Versioning and the Repository

Table of contents:

Versioning and the Repository

1 Introduction and Warning

This is user documentation for the repository and versioning features of Sheets. Unfornately, the code that implements this is not fully debugged, and has significant holes in its functionality. The purpose of this documentation is to describe what the repository code is trying to do. We cannot recommend that anyone use this code in its current state, which is why this documentation is split off from the reference manual.

2 Repository Overview

The repository provides version management capabilities along the lines of those provided by CVS and other source control systems. However, since Sheets is not file oriented, the resulting system ends up being rather different than file base systems.

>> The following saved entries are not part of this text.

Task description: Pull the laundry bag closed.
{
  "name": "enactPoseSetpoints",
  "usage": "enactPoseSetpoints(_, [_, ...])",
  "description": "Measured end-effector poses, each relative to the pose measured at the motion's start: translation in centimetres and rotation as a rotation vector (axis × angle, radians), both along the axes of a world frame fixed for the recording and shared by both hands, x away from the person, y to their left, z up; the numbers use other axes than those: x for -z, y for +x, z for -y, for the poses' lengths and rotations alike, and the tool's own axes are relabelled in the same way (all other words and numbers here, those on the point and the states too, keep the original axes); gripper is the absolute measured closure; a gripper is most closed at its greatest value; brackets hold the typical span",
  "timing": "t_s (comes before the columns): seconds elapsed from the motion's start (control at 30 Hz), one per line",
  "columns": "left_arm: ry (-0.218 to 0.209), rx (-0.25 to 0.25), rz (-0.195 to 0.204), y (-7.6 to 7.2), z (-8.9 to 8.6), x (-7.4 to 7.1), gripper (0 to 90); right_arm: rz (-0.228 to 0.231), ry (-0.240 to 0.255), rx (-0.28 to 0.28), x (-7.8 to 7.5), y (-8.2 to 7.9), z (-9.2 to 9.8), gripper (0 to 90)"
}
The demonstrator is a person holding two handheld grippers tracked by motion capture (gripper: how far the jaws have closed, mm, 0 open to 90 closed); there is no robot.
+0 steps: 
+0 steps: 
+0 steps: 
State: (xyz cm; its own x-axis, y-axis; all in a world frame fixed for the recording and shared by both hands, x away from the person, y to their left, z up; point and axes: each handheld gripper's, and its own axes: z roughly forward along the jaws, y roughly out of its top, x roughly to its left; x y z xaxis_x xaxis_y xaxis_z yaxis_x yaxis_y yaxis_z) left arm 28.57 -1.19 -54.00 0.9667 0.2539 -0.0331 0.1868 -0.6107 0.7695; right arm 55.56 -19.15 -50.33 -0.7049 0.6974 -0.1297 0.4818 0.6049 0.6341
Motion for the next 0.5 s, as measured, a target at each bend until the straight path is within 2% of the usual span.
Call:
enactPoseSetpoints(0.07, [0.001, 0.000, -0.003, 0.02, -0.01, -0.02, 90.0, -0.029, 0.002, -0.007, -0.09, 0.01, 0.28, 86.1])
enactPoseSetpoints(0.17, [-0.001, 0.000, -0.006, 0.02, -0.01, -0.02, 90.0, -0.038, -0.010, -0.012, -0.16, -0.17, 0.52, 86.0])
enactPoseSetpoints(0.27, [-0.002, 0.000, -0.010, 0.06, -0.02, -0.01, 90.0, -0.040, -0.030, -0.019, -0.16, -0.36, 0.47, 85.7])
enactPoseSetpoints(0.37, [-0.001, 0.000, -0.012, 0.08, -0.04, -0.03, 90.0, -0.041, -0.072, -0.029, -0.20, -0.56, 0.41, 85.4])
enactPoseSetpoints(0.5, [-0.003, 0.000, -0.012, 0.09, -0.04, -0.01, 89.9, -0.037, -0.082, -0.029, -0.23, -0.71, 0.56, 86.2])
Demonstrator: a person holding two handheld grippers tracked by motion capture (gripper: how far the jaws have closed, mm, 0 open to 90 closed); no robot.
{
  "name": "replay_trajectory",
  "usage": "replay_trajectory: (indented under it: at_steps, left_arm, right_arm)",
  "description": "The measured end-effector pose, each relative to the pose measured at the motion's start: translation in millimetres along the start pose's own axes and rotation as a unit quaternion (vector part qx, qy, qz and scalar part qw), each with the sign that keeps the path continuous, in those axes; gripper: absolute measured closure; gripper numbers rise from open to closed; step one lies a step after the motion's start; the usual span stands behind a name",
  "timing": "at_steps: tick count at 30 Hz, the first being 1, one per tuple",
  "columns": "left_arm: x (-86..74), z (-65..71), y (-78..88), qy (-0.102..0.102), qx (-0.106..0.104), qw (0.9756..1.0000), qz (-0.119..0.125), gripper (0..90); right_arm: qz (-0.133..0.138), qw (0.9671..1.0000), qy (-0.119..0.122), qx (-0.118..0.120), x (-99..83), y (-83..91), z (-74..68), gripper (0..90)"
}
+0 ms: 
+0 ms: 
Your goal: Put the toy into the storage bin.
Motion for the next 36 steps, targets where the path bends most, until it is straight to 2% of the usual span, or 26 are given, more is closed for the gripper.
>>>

The traditional reason for using such systems is that it greatly aids concurrent development by multiple programers. This reason also applies in Sheets. Although it is possible to use Sheets with an external file-oriented versioning systems such as CVS, it is painful, because merging must be done on sheets dump files, which are only vaguely human readable. In addition, we have found that when a dump file becomes very large, diff-based text merging starts giving bad results.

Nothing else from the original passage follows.